The convergence of these forces has had a big effect on Salt Lake City. Church authorities, while clinging to their spiritual heritage, are now de-emphasizing differences. In response to evangelicals who claim the church is an un-Christian cult, they've dropped the use of "Mormon" or "LDS," an abbreviation for Latter-day Saints, as references to members in official communications. Mormons are increasingly calling themselves Christians, while their leaders have emphasized more Christian themes in the presentation of the church, Shipps writes. The church has also redesigned its logo to emphasize the words "Jesus Christ" in the name.

Shipps says these changes show that, after more than 125 years of holding to its separateness, the ever-expanding Mormon church now has enough self-confidence and sense of identity to stand shoulder to shoulder with other traditional Protestant denominations, whose congregations are dwindling. In short, the Mormons have become mainstream.
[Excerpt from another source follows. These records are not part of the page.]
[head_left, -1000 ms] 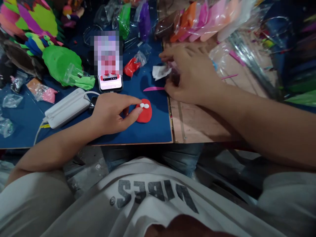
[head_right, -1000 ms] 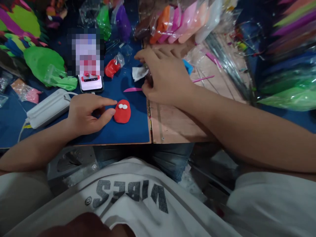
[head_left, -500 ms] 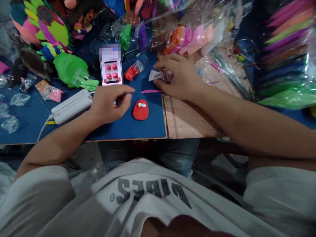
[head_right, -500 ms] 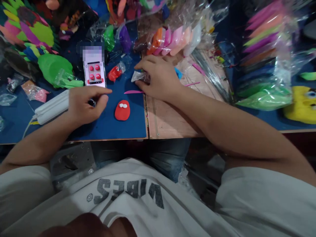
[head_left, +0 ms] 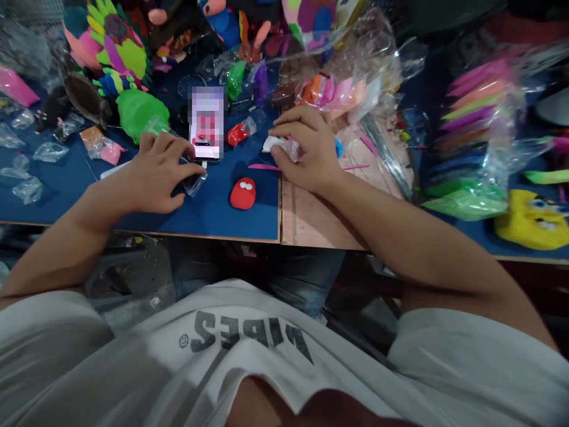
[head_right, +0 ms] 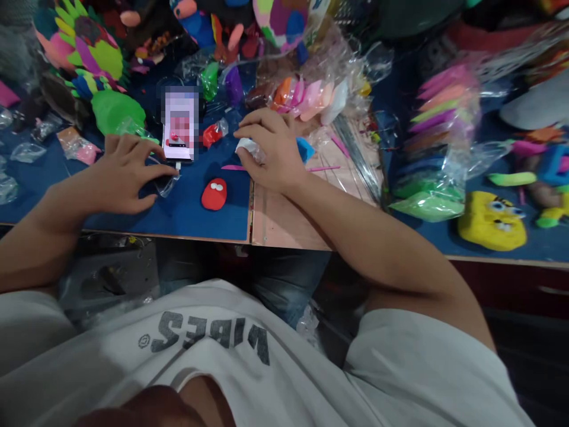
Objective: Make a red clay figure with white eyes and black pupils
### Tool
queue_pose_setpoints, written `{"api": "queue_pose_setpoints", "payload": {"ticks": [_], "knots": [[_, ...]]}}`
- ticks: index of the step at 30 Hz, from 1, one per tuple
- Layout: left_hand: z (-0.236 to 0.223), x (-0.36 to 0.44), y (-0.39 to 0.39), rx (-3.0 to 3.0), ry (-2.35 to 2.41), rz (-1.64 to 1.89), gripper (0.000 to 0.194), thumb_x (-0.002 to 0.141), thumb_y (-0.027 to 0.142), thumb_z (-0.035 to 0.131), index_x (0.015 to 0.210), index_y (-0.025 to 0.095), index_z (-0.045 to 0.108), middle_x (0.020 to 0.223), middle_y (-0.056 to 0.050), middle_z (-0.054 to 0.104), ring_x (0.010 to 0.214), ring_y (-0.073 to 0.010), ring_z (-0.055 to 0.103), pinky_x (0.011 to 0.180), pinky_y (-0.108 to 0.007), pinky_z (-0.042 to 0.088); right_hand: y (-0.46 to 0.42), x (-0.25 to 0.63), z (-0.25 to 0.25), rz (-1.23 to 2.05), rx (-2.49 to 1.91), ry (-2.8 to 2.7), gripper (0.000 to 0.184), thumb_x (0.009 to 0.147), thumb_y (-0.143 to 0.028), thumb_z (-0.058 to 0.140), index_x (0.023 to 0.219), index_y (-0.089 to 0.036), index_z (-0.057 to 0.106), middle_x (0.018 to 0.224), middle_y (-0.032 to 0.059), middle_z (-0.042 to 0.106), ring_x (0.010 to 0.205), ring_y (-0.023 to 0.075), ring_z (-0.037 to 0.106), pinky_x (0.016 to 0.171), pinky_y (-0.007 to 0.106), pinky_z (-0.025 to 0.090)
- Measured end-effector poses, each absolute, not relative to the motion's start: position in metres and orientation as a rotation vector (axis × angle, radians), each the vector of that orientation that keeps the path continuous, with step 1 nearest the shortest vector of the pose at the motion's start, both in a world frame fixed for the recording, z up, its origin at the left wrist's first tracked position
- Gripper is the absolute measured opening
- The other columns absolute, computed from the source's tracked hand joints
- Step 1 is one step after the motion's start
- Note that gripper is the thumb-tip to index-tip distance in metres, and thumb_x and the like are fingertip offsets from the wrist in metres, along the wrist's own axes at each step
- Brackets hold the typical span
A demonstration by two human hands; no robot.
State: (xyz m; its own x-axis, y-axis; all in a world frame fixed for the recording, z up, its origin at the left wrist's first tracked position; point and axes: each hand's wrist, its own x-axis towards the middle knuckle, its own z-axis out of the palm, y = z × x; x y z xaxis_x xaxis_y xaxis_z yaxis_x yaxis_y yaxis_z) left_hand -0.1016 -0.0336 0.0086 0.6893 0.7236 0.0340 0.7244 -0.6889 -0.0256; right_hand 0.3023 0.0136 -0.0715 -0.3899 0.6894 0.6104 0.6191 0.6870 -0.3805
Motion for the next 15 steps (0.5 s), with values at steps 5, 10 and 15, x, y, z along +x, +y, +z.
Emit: {"api": "queue_pose_setpoints", "payload": {"ticks": [5, 10, 15], "knots": [[-0.012, -0.102, -0.018, -2.906, -1.352, -0.213, 0.037, 0.093, 0.046, 0.081, 0.123, 0.025, 0.084, 0.165, -0.012, 0.074, 0.156, -0.0449, 0.048, 0.135, -0.073, 0.029, 0.007, 0.295, -0.067, 0.105, -0.923, -2.095, 0.029, 0.117, -0.051, 0.059, 0.133, -0.040, 0.082, 0.146, 0.0094, 0.086, 0.138, 0.0376, 0.077, 0.119, 0.075, 0.056], [-0.016, -0.094, -0.004, -3.009, -1.184, -0.546, 0.039, 0.094, 0.058, 0.085, 0.116, 0.027, 0.082, 0.143, -0.006, 0.086, 0.134, -0.0340, 0.066, 0.128, -0.064, 0.041, 0.010, 0.292, -0.074, 0.120, -0.815, -2.012, 0.029, 0.112, -0.062, 0.072, 0.129, -0.042, 0.084, 0.140, 0.0070, 0.088, 0.132, 0.0388, 0.077, 0.118, 0.073, 0.057], [-0.009, -0.074, -0.019, -3.018, -1.387, -0.920, 0.042, 0.109, 0.068, 0.071, 0.115, 0.027, 0.082, 0.103, -0.004, 0.089, 0.085, -0.0206, 0.069, 0.080, -0.043, 0.055, 0.008, 0.287, -0.078, 0.026, -0.740, -2.021, 0.021, 0.110, -0.048, 0.073, 0.125, -0.037, 0.084, 0.130, 0.0099, 0.089, 0.120, 0.0386, 0.081, 0.113, 0.071, 0.059]]}}
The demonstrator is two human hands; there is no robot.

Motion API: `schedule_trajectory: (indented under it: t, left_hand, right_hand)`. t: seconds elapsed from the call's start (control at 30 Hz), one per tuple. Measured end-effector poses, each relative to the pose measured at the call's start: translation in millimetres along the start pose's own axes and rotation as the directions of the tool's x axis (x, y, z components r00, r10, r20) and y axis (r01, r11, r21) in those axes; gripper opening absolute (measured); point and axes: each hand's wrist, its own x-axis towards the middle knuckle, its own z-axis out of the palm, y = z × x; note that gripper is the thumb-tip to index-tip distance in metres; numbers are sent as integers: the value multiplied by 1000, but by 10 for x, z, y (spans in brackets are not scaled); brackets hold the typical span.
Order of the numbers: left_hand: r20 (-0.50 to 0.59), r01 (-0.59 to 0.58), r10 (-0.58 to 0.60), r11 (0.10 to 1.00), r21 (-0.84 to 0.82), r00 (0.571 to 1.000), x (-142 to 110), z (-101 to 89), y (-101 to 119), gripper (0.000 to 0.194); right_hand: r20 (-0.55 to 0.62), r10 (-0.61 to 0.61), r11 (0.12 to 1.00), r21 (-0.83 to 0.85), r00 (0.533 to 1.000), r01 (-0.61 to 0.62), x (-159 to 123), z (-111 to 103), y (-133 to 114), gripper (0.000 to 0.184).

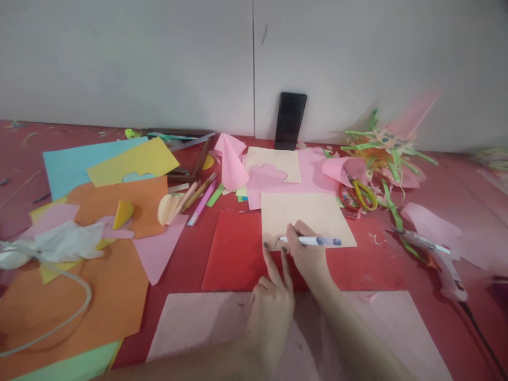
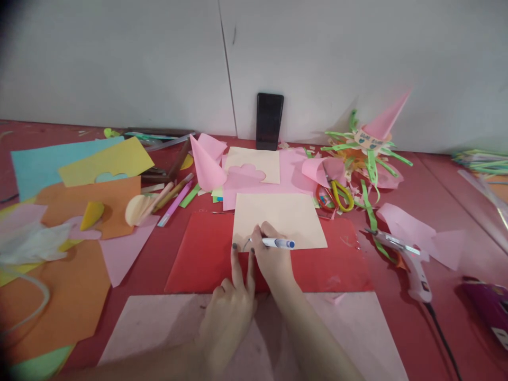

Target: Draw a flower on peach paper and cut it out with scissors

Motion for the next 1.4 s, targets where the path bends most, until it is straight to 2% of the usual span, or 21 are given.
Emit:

Unfortunately, the sometimes dry writing and random arrangement of chapters make her book a literary obstacle course to all but the more dedicated Mormonphiles. Shipps is also too forgiving of Mormonism's double-speak, social control and contradictions--some might say hypocrisies. It is one thing to morph, quite another to spin, and church authorities have long been accused of applying historical whitewash when it serves progress. They've also excommunicated Shipps' fellow intellectuals for raising embarrassing questions about the church's spiritual origins. Although personally agonized by this, Shipps seems all too willing to countenance these moves as a necessary institutional evolution. This too often comes off as ambivalence, especially in one of the last chapters, in which Shipps discusses whether Mormons are Christians. She chides the church's harsher critics and concludes: "Mormonism is a legitimate way to be Christian; it is just not my way of being Christian." Shipps is clearly no "gotcha!" historian, and "Sojourner in the Promised Land" shows that, after 40 years, she has developed a strong sympathy, if not admiration, for this once peculiar people.